Nutrition: 200 calories, 9 g fat (2 g saturated), 520 mg sodium

Serves 4

You'll Need

24 frozen pot stickers (chicken, pork, or vegetable)
1 Tbsp sesame or peanut oil
4 oz mushrooms (preferably shiitake), stems removed, sliced
2 cups sugar snap or snow peas, tough ends removed
1 Tbsp soy sauce
1 Tbsp rice wine vinegar
Sriracha to taste
Sesame seeds (optional) (Sesame seeds are a top source of magnesium, which help reduce stress and fight high blood pressure.)
Sliced scallions (optional)

How to Make It

  1. Bring a large pot of water to a boil. Drop in the pot stickers, and cook for a few minutes until tender but not gummy.
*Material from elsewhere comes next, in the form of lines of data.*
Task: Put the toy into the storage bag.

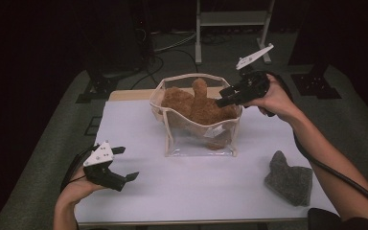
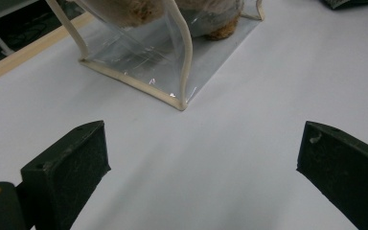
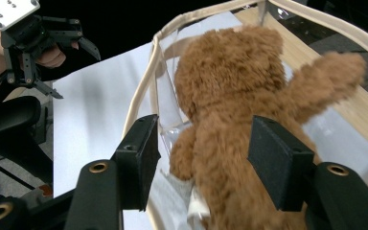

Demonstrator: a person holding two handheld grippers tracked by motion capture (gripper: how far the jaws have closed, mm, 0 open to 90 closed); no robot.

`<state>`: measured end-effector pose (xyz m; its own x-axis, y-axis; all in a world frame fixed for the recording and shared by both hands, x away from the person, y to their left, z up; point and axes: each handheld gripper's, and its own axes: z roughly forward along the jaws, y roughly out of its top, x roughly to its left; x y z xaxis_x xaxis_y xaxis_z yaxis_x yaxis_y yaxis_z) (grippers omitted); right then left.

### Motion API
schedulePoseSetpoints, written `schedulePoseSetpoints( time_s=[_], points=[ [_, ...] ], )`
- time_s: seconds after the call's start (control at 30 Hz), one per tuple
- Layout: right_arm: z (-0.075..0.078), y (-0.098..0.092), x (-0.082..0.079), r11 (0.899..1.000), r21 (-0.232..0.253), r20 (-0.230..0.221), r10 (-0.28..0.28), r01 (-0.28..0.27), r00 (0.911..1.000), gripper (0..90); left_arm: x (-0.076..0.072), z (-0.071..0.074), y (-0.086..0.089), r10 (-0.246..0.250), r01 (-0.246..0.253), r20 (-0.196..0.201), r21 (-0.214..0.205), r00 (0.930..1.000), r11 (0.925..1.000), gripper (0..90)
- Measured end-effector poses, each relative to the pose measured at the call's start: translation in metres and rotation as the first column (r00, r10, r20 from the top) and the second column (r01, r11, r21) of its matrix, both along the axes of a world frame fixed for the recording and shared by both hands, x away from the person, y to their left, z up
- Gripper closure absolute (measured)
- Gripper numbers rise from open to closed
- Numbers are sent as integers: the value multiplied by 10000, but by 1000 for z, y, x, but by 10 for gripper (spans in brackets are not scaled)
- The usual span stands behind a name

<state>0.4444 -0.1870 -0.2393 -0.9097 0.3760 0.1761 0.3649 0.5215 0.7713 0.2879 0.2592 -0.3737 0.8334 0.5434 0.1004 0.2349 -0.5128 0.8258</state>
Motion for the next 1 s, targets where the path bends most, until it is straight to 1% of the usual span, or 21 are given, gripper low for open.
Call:
schedulePoseSetpoints(
  time_s=[0.17,0.2,0.47,0.7,0.8,1.0],
  points=[
    [-2,-22,-12,9995,141,22,-266,265,9996,420,1,0,-1,5,-5,42,-17,10000,10000,30],
    [-3,-24,-14,9994,172,-28,-308,308,9995,420,1,0,-1,-13,13,45,-51,10000,10000,30],
    [-15,-50,-29,9975,364,-141,-607,612,9981,405,2,-1,-5,-25,25,34,-45,10000,10000,30],
    [-31,-70,-41,9947,434,-386,-915,931,9951,389,3,-3,-4,53,-53,9,-91,10000,9999,30],
    [-38,-78,-45,9933,480,-507,-1022,1047,9935,382,2,-2,-5,12,-12,32,-151,10000,9999,30],
    [-52,-92,-53,9899,561,-716,-1259,1300,9895,365,2,-2,-5,-3,3,33,-137,10000,9999,30]
  ],
)
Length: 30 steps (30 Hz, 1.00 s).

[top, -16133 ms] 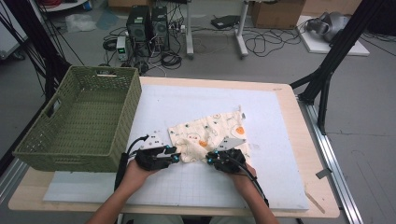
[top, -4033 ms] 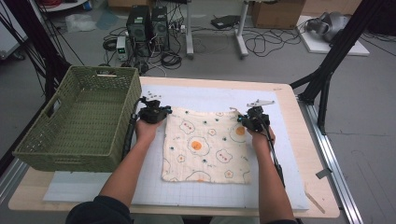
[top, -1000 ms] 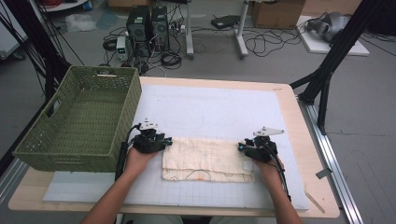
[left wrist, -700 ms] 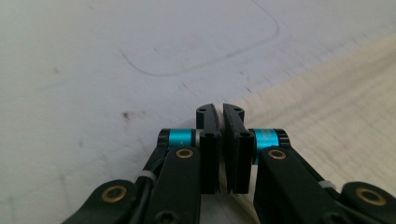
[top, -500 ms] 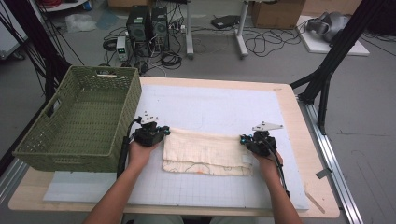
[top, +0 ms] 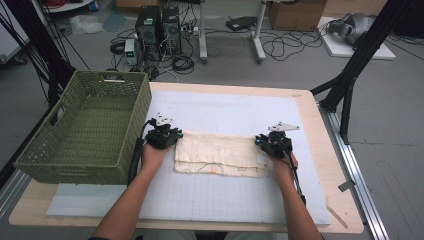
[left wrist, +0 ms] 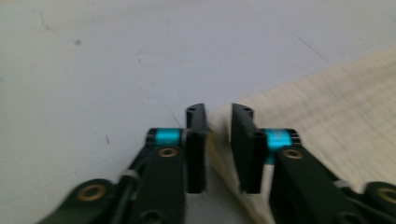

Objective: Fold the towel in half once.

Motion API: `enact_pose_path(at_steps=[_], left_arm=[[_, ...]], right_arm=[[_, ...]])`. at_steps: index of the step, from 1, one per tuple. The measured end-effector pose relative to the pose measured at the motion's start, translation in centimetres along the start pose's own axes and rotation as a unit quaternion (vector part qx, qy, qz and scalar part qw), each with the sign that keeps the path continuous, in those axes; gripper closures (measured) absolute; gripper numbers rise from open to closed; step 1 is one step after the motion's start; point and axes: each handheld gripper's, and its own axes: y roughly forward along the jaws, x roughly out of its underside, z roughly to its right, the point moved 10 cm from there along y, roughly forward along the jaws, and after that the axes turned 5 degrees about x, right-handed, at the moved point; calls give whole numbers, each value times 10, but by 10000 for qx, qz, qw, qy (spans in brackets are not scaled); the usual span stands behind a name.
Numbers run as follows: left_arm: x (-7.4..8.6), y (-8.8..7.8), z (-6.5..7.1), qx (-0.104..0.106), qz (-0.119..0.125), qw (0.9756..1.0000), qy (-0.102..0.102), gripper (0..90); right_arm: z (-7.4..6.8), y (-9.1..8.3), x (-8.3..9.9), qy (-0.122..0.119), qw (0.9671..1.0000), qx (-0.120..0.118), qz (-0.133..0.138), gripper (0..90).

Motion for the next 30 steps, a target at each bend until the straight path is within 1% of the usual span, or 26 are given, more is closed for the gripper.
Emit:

Drain.
  2. Heat the oil a large nonstick skillet or sauté pan over medium heat.
  3. Add the mushrooms and cook for 2 to 3 minutes, until lightly browned.
  4. Add the cooked potstickers to the pan and cook, undisturbed, until crispy and brown on the bottom, about 2 to 3 minutes per side.
  5. In the last minute of cooking, toss in the snap peas and warm through.
  6. Remove from the heat, and stir in the soy sauce, vinegar, and sriracha.
  7. Divide among 4 bowls, and garnish with sesame seeds and scallions (if using).

Eat This Tip

You could go through the trouble of rolling out dough, making the filling, and pinching these little pockets of joy together by hand, but why bother when the frozen variety is perfectly delicious and usually quite healthy? Keep a bag or two on hand for quick weeknight dinners (either steamed or boiled, then pan-fried with fresh vegetables) or crowd-pleasing starters for your next dinner party. Our favorite version hails from Trader Joe's, but most markets carry a reliable rendition.